*GOAL OF THE EXERCISE:* Only those lines in the data below from the line containing "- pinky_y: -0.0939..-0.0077" through the line containing "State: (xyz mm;", both included, should be restated word for word.

____________

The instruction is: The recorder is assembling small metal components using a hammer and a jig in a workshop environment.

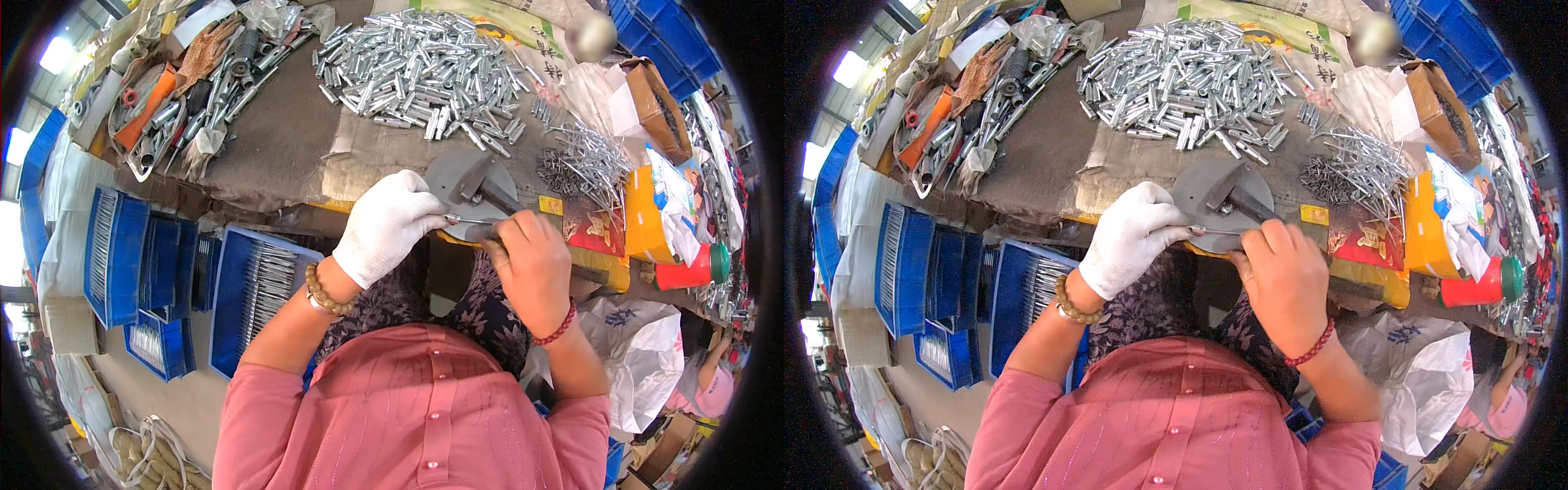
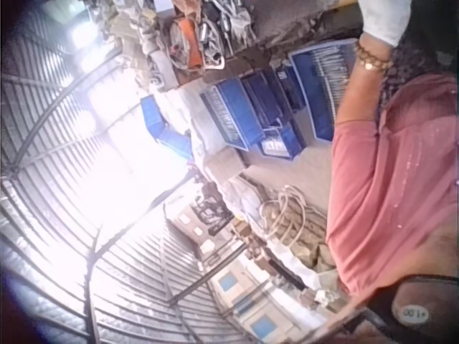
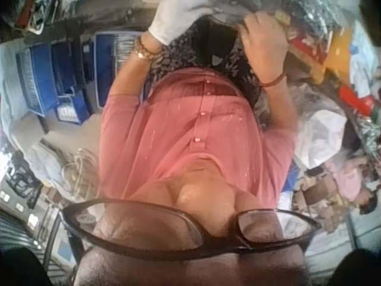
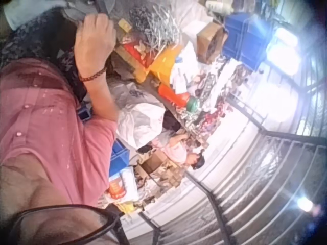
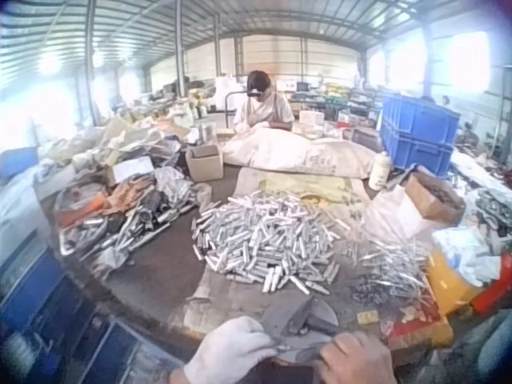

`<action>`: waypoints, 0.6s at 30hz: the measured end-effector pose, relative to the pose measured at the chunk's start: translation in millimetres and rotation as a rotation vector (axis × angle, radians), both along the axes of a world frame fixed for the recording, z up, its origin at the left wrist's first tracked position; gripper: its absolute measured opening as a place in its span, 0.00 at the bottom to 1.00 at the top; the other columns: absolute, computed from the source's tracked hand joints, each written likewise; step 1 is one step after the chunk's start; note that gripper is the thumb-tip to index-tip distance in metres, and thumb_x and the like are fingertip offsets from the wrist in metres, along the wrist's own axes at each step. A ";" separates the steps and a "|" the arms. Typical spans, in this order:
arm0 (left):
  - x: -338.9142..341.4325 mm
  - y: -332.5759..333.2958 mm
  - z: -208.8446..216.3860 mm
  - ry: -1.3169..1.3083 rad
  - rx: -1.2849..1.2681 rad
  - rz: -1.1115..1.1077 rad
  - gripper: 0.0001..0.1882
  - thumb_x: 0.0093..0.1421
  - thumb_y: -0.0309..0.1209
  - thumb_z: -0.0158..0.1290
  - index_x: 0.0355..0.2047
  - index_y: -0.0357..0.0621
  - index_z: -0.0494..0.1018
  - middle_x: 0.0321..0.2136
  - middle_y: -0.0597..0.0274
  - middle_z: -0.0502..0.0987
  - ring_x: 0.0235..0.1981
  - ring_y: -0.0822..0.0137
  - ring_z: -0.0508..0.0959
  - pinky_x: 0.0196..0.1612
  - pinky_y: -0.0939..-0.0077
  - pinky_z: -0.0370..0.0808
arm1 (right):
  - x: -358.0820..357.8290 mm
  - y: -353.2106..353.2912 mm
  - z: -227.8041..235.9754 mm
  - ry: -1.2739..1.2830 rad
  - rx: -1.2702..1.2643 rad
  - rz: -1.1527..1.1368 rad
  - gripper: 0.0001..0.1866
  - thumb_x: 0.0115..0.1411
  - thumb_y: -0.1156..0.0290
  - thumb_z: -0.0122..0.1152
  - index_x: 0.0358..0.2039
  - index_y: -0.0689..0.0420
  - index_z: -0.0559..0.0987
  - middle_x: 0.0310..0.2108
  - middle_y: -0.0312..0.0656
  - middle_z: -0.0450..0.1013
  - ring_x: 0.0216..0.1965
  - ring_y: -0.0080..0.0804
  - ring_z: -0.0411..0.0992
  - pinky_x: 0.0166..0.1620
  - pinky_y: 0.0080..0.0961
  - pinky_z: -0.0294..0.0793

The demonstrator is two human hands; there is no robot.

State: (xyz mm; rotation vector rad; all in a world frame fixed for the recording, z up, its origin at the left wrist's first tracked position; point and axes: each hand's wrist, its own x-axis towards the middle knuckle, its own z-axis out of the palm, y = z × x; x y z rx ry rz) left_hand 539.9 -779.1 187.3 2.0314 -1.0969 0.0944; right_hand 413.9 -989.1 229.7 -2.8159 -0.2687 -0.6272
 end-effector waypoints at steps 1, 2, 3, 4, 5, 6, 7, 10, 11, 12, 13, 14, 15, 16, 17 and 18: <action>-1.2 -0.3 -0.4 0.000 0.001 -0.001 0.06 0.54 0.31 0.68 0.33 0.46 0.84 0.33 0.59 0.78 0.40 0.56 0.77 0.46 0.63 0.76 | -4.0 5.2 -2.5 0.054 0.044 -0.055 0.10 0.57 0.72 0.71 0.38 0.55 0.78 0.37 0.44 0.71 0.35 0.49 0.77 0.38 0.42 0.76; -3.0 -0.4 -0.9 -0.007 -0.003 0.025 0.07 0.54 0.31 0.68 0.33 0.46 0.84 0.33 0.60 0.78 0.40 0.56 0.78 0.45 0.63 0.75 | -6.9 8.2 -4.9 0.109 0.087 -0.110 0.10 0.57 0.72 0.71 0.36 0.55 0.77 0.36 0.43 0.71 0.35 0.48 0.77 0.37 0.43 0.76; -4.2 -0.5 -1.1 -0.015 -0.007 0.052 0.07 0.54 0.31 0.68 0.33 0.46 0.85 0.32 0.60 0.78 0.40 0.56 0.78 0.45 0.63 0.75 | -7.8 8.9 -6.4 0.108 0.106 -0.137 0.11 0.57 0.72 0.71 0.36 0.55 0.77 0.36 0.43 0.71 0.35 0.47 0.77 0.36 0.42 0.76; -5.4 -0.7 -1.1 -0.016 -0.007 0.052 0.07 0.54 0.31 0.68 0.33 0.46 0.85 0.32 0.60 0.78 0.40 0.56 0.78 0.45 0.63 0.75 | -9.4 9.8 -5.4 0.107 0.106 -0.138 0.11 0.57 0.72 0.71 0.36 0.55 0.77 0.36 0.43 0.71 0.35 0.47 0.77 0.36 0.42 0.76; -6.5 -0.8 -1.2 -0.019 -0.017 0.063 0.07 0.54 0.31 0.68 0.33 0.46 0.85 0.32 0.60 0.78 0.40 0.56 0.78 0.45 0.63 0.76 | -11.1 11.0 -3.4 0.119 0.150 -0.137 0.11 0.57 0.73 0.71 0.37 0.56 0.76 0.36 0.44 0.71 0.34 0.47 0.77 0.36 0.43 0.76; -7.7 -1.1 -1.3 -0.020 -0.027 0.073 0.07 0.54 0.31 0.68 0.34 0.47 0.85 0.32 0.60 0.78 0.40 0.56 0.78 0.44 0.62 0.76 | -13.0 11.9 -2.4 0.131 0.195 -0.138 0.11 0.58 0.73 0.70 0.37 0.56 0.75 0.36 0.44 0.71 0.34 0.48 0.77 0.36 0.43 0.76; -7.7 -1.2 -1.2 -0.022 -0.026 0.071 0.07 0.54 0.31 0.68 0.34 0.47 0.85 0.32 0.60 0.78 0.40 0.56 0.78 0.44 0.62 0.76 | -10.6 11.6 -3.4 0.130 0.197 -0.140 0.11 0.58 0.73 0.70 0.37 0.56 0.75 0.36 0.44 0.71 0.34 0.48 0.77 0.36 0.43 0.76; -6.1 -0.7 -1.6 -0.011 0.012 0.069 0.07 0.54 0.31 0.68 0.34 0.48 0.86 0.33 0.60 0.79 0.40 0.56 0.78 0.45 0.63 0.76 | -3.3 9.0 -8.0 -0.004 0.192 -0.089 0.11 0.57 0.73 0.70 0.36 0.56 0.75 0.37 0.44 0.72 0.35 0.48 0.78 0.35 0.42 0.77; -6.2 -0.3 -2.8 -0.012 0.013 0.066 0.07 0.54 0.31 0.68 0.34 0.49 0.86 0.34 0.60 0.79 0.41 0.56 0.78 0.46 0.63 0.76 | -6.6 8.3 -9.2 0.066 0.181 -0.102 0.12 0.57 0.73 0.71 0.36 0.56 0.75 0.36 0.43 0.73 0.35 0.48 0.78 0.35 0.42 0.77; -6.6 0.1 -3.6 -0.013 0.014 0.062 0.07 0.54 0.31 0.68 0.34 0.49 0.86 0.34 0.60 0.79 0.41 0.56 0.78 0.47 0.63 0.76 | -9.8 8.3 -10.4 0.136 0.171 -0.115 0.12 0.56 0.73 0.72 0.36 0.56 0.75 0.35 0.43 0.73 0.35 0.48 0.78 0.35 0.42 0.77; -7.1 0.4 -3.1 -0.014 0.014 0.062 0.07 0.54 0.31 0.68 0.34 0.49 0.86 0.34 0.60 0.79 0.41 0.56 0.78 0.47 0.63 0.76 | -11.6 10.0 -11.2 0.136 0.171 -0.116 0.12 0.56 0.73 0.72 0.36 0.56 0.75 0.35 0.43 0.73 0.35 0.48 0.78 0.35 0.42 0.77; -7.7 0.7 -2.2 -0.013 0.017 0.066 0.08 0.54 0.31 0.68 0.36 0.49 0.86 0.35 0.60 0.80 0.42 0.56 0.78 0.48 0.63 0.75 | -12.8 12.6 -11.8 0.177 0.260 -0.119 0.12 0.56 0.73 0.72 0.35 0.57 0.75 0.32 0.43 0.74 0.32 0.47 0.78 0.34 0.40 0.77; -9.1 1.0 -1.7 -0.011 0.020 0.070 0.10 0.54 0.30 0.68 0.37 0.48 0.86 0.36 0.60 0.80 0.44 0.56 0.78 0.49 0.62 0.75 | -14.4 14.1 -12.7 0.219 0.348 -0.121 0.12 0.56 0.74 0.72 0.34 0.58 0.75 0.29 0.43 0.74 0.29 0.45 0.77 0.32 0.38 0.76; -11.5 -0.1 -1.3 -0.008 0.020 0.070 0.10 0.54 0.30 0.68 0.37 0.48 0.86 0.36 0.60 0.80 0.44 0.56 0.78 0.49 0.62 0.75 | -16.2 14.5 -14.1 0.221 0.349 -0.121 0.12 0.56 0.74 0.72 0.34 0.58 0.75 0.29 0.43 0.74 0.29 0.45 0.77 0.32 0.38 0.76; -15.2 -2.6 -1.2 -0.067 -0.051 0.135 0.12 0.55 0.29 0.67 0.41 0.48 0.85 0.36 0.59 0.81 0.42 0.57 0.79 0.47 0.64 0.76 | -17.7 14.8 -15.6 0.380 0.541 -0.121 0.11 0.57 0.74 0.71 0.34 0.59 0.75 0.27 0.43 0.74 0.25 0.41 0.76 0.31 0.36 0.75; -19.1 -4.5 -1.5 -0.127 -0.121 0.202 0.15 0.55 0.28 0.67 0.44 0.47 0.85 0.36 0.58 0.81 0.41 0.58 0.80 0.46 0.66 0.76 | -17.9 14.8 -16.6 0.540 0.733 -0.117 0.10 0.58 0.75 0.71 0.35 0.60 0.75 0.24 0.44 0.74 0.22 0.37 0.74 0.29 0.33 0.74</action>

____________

*RESPONSE:*
  - pinky_y: -0.0939..-0.0077
  - pinky_z: -0.0370..0.0808
arm1 (right):
  - x: -358.0820..357.8290 mm
  - y: -353.2106..353.2912 mm
  - z: -227.8041..235.9754 mm
  - ry: -1.2739..1.2830 rad
  - rx: -1.2702..1.2643 rad
  - rz: -1.1527..1.1368 rad
  - gripper: 0.0001..0.1866
  - thumb_x: 0.0115..0.1411
  - thumb_y: -0.1156..0.0290
  - thumb_z: -0.0122..0.1152
  - index_x: 0.0358..0.2039
  - index_y: -0.0689..0.0420
  - index_z: -0.0559..0.0987
  - middle_x: 0.0310..0.2108
  - middle_y: -0.0312..0.0656
  - middle_z: -0.0450..0.1013
  - ring_x: 0.0216..0.1965
  - ring_y: -0.0080..0.0804
  - ring_z: -0.0411..0.0992
  - pinky_x: 0.0166..0.1620
  - pinky_y: 0.0080..0.0961
  - pinky_z: -0.0294..0.0793

The demonstrator is two human hands; there is no robot.

State: (xyz mm; rotation vector rad; all in a world frame fixed for the recording, z up, its origin at the left wrist's first tracked position; point and axes: each hand's wrist, its own x-axis towards the middle knuckle, its own z-axis out of the palm, y = z × x; x y z rx ry rz) left_hand 539.9 -779.1 187.3 2.0314 -1.0969 0.0944; right_hand 413.9 -989.1 229.7 -2.8159 -0.2687 -0.6272

No more is needed for this answer.